Various bacteria that stimulate plant growth or interact directly with R. solanacearum are said to reduce the attack levels of bacterial wilt: several rhizobacteria ( Pseudomonas fluorescens, Bacillus pumilus, B. subtilis, Chryseobacterium sp., Streptomyces sp., Paenibacillus polymyxa, Brevibacillus, Brevibacillus brevis ).
Another bacteria, Burkholderia sp. W3 , would be responsible for the suppression of bacterial wilt observed for more than ten years in Japan on tomato crops produced in soilless on pumice stone.

Premunition tests with a strain of R. solanacearum hypovirulent , obtained by mutagenesis in China, have shown a significant reduction in bacterial wilt in tomato.

Few products appear to be effective against this bacteria. Acibenzolar-S-methyl natural defenses activator would reduce the severity of the disease; the level of protection obtained would nevertheless fluctuate depending on the degree of natural resistance of the tomato variety and the bacterial inoculum pressure. Chitosan has also reportedly been tested with "some success".

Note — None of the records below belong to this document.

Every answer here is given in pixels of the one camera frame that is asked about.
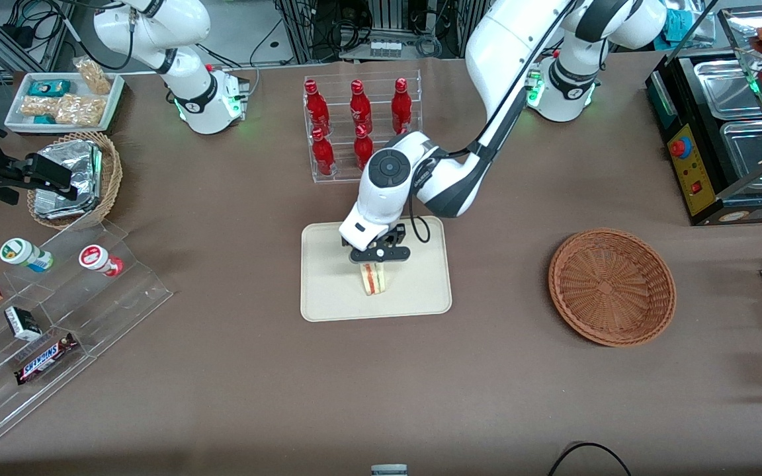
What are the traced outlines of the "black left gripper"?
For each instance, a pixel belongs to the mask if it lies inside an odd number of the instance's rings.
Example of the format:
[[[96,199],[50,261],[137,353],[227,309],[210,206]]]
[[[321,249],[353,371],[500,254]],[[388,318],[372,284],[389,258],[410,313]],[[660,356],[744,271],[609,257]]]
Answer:
[[[406,226],[395,225],[387,233],[371,241],[366,250],[352,247],[349,259],[357,264],[360,273],[363,273],[363,263],[383,263],[383,272],[387,273],[391,269],[389,262],[404,262],[411,256],[410,248],[402,245],[405,236]]]

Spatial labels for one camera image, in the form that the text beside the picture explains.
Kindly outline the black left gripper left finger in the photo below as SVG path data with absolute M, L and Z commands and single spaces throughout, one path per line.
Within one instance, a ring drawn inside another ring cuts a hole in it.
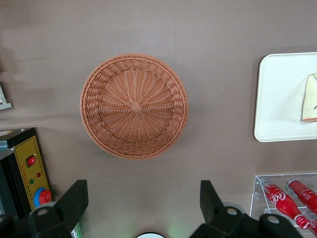
M 56 202 L 46 203 L 26 217 L 0 216 L 2 238 L 70 238 L 89 204 L 85 179 L 77 180 Z

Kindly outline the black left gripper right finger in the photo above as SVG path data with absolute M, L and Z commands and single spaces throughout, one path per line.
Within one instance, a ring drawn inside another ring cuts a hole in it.
M 200 208 L 205 220 L 192 238 L 301 238 L 302 235 L 282 216 L 263 214 L 259 220 L 233 206 L 224 206 L 212 183 L 202 180 Z

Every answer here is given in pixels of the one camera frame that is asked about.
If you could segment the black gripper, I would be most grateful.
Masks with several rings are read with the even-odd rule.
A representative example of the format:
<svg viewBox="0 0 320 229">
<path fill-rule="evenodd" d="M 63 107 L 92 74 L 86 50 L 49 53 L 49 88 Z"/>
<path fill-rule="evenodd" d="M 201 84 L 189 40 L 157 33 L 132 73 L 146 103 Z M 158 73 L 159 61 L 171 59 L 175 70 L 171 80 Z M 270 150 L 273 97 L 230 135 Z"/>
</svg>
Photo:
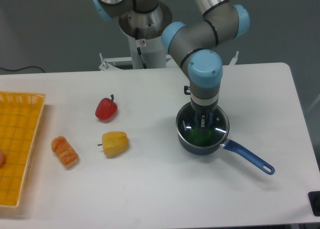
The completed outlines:
<svg viewBox="0 0 320 229">
<path fill-rule="evenodd" d="M 194 102 L 193 100 L 191 100 L 191 107 L 193 108 L 193 110 L 199 114 L 201 114 L 200 117 L 200 127 L 201 128 L 205 128 L 206 127 L 206 115 L 208 115 L 207 117 L 207 123 L 208 124 L 212 124 L 213 123 L 213 111 L 218 107 L 218 101 L 215 101 L 214 103 L 210 104 L 210 105 L 200 105 L 197 104 L 196 102 Z"/>
</svg>

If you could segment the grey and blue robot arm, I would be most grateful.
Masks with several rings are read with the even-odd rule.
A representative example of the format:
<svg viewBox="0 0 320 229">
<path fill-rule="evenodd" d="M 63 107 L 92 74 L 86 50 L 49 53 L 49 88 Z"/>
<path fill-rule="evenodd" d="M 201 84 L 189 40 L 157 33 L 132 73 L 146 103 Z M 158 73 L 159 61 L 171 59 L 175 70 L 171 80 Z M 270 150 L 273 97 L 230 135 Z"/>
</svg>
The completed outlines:
<svg viewBox="0 0 320 229">
<path fill-rule="evenodd" d="M 219 44 L 243 35 L 250 26 L 247 10 L 229 0 L 195 0 L 202 21 L 193 27 L 174 22 L 159 0 L 92 0 L 104 20 L 118 18 L 126 35 L 134 69 L 163 68 L 167 56 L 189 80 L 191 106 L 200 126 L 209 125 L 218 105 L 223 75 Z"/>
</svg>

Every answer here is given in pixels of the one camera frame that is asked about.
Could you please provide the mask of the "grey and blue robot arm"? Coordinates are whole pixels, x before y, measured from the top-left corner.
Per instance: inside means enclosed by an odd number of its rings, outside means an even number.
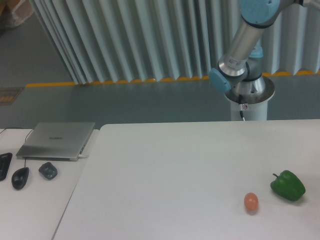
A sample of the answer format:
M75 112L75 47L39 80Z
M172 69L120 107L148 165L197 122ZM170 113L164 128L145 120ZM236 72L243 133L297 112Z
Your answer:
M271 27L281 12L291 5L320 9L318 0L242 0L242 24L217 67L209 72L211 83L237 104L257 104L270 99L273 82L264 78L263 49L258 40Z

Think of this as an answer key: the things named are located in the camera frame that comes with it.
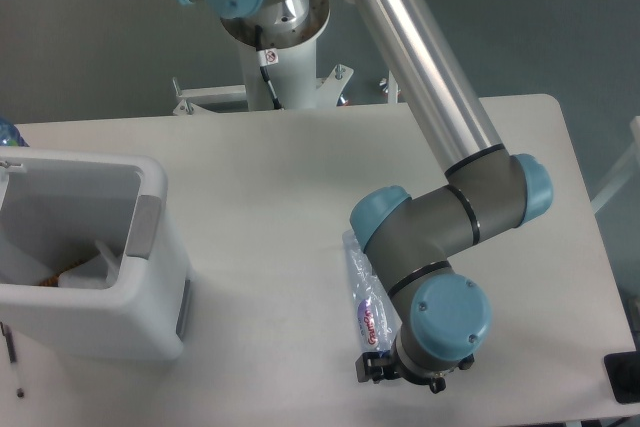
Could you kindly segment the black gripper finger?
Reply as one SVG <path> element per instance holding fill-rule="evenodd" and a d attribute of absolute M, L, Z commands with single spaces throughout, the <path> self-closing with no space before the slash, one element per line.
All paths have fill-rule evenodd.
<path fill-rule="evenodd" d="M 395 364 L 389 351 L 365 352 L 355 362 L 359 383 L 378 384 L 395 379 Z"/>

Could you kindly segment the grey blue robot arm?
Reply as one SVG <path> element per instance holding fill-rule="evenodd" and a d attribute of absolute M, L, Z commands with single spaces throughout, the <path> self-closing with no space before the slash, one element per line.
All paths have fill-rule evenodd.
<path fill-rule="evenodd" d="M 328 81 L 313 59 L 286 54 L 312 46 L 329 20 L 328 0 L 176 0 L 207 3 L 240 45 L 252 111 L 324 105 Z M 492 322 L 486 294 L 450 260 L 543 215 L 553 201 L 545 167 L 505 147 L 425 0 L 345 0 L 363 19 L 415 133 L 428 147 L 426 187 L 363 197 L 350 215 L 359 253 L 399 326 L 356 361 L 360 382 L 404 379 L 439 393 L 469 369 Z"/>

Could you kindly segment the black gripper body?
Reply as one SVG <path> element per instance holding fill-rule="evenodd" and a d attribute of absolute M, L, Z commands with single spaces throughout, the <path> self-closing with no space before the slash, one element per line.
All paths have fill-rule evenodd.
<path fill-rule="evenodd" d="M 393 369 L 400 378 L 414 385 L 426 386 L 432 393 L 440 393 L 446 389 L 446 377 L 450 373 L 469 370 L 474 364 L 473 354 L 461 359 L 456 365 L 439 371 L 427 371 L 410 361 L 401 360 L 397 354 L 393 354 L 391 359 Z"/>

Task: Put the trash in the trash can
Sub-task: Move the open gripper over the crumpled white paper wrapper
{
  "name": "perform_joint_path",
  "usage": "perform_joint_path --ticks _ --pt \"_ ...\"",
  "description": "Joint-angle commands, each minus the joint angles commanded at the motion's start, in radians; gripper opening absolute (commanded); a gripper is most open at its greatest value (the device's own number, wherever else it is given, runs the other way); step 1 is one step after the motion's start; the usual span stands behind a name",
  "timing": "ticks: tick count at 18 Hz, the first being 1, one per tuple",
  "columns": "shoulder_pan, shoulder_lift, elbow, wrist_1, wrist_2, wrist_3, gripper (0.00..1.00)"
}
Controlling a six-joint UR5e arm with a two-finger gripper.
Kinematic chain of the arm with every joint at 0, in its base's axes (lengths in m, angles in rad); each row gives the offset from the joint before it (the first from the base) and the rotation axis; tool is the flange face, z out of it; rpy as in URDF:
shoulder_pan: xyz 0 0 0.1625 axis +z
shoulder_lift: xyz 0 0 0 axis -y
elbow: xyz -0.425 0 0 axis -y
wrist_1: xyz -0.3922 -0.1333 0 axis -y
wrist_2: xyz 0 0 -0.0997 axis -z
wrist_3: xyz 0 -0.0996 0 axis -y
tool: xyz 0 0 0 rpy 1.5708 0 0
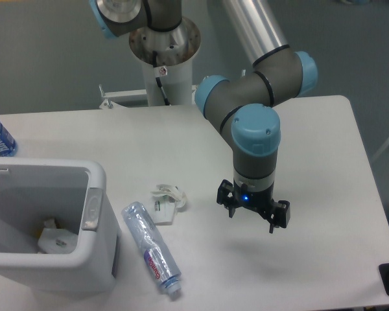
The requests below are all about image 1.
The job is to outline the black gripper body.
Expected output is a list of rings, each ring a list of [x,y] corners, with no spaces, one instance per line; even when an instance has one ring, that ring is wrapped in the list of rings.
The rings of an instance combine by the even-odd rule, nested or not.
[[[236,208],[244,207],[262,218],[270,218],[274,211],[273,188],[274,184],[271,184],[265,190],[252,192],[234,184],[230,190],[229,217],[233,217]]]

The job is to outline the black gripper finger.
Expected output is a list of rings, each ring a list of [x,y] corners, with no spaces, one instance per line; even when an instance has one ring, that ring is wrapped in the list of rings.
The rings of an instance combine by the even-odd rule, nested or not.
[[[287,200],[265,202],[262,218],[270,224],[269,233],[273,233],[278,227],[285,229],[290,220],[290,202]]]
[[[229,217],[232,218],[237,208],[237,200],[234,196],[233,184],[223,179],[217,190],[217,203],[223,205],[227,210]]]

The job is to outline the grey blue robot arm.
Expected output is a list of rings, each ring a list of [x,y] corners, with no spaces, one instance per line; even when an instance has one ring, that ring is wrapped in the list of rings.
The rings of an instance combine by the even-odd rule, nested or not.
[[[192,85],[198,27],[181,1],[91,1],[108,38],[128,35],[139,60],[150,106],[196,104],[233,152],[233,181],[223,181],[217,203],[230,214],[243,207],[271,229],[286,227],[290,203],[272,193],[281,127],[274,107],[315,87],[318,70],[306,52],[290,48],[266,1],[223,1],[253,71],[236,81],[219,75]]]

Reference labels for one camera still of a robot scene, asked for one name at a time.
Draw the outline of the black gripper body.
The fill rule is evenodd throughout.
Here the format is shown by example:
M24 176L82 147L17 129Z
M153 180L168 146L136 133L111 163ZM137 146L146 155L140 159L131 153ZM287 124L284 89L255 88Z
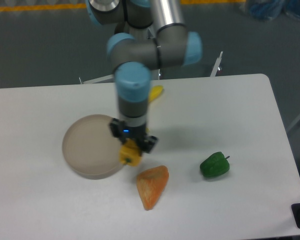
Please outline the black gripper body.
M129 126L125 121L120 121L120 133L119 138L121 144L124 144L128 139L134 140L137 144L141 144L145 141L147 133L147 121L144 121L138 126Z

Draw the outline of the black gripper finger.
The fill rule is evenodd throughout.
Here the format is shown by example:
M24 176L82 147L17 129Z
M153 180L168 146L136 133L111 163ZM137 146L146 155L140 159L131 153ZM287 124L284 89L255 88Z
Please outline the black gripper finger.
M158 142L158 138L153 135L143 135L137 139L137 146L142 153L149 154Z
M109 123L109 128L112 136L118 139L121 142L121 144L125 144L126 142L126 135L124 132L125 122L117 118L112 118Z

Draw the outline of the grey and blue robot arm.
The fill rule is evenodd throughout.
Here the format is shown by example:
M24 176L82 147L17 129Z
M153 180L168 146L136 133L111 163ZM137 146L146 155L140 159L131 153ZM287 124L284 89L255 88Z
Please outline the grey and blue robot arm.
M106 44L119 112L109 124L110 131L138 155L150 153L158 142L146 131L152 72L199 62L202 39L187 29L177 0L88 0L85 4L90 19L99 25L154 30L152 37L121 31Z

* Chemical control : As the number of pesticides available for a given use is constantly changing, we advise you to always confirm your choice by consulting the e-phy site of the Ministry of Agriculture and Fisheries which is an online catalog of plant protection products and their uses, fertilizers and growing media approved in France. This also applies to all biological products based on microorganisms or natural substances.